El jefe de Gabinete, Manuel Adorni, quedó en el centro de la escena tras conocerse que su esposa viajó con él en el avión presidencial durante una agenda oficial en Nueva York. La presencia de la mujer en la comitiva generó críticas de la oposición y de sectores de la opinión pública, que cuestionaron el uso de recursos estatales.

En ese contexto, Adorni se vio obligado a salir a dar explicaciones y, si bien defendió que el traslado “no tuvo costo para el Estado”, reconoció que el episodio derivó en el momento más complejo desde que comenzó su carrera política. El funcionario habló de un desgaste personal y familiar que no había imaginado enfrentar.

La polémica se instaló rápidamente en redes sociales y en el debate mediático, con cuestionamientos sobre los criterios que deben regir el uso del avión presidencial y los límites entre la vida privada de los funcionarios y sus obligaciones públicas.
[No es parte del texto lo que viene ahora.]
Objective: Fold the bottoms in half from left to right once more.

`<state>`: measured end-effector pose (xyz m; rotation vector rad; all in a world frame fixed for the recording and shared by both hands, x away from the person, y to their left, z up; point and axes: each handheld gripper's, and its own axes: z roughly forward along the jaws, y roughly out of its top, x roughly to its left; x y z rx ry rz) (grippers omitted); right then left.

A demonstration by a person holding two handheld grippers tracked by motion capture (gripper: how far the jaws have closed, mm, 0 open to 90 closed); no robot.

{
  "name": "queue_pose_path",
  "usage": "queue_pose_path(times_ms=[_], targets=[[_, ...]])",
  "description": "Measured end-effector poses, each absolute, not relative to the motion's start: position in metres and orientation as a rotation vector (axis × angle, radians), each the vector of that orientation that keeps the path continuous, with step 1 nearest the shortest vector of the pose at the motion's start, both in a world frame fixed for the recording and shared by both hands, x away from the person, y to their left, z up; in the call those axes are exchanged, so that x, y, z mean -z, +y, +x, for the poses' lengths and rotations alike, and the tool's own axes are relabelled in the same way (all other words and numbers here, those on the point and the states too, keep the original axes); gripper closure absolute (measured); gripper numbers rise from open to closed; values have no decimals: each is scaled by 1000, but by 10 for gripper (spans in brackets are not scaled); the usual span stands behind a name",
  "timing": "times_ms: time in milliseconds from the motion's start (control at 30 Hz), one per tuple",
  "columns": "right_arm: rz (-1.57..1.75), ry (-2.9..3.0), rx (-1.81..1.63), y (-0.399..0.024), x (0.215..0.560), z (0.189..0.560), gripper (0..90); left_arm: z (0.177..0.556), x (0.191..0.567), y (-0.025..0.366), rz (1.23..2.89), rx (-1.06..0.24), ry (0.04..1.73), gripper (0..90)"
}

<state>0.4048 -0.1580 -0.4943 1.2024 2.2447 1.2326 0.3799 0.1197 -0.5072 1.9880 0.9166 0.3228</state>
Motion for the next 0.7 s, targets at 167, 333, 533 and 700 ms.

Adorni expresó arrepentimiento y marcó un límite

Frente a la controversia, Adorni aseguró que se encuentra atravesando “el momento más difícil de una vida política que nunca imaginó”. Sin ocultar el impacto del escándalo, deslizó que la experiencia lo llevó a revisar decisiones personales y la exposición de su entorno cercano.

En esa línea, el jefe de Gabinete sostuvo que “no cree” que su esposa vuelva a acompañarlo en viajes oficiales a bordo del avión presidencial. La frase fue interpretada como un intento de marcar un antes y un después frente a las críticas, y de fijar un nuevo estándar para evitar futuras controversias.

Al justificar su postura, Adorni remarcó que el pasaje de su esposa no representó un gasto adicional para las arcas públicas. Sin embargo, el foco del cuestionamiento social se centró menos en el costo económico concreto y más en la señal política que implica el uso de bienes del Estado para fines que se perciben como personales.

El episodio se suma a un clima de fuerte sensibilidad social en torno al uso de fondos públicos y privilegios de la dirigencia política, en un contexto de ajuste y reclamos por transparencia. Aunque Adorni buscó dar por cerrado el tema, el impacto en su imagen y en la discusión pública sobre los límites del poder seguirá presente en la agenda.